Pour moi, l'approche a toujours été de faire de ça une aventure et de le rendre, de le rendre comme
J'ai le droit d'y participer et je peux le faire, mais je n'y suis pas obligé.
C'était donc toujours l'objectif. Et quand j'ai participé pour la première fois et que la course a commencé, tout s'est envolé et je me suis dit : « OK, je suis désolée ». Et là, je me suis mise à fond, à voler dans des conditions où je n'aurais pas dû le faire. Et puis j'ai atterri, j'ai réalisé, et je voulais abandonner.
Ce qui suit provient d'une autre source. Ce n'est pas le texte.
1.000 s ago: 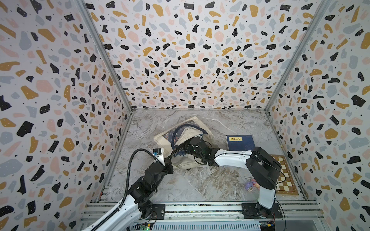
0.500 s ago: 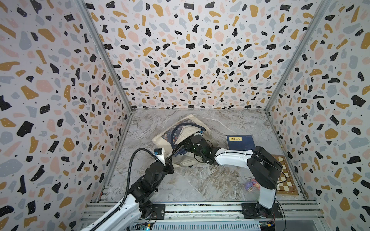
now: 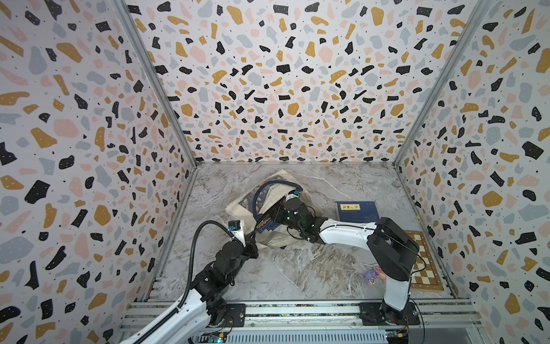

Je me suis dit : « OK, c'est pas bon ». Mais ensuite.
Oh, c'est comme si tu avais eu un déclic, un moment de prise de conscience. Ouais. Genre, « Oh, attends une minute. Ce n'était pas, ce n'est pas le plan. Ce n'était pas... » Ouais. OK.
C'est exactement ça. Ouais. Et j'ai la chance d'avoir mes meilleurs amis avec moi, et aussi ma petite amie. Et on s'est dit : OK, maintenant voyons, on va juste marcher un peu et en parler. On a même ramassé quelques champignons en chemin. Ouais, 2017. Et après, on s'est dit : OK, on va faire ça tranquillement. Demain, on monte là-haut et on verra comment ça se passe. Et puis moi. Alors vous...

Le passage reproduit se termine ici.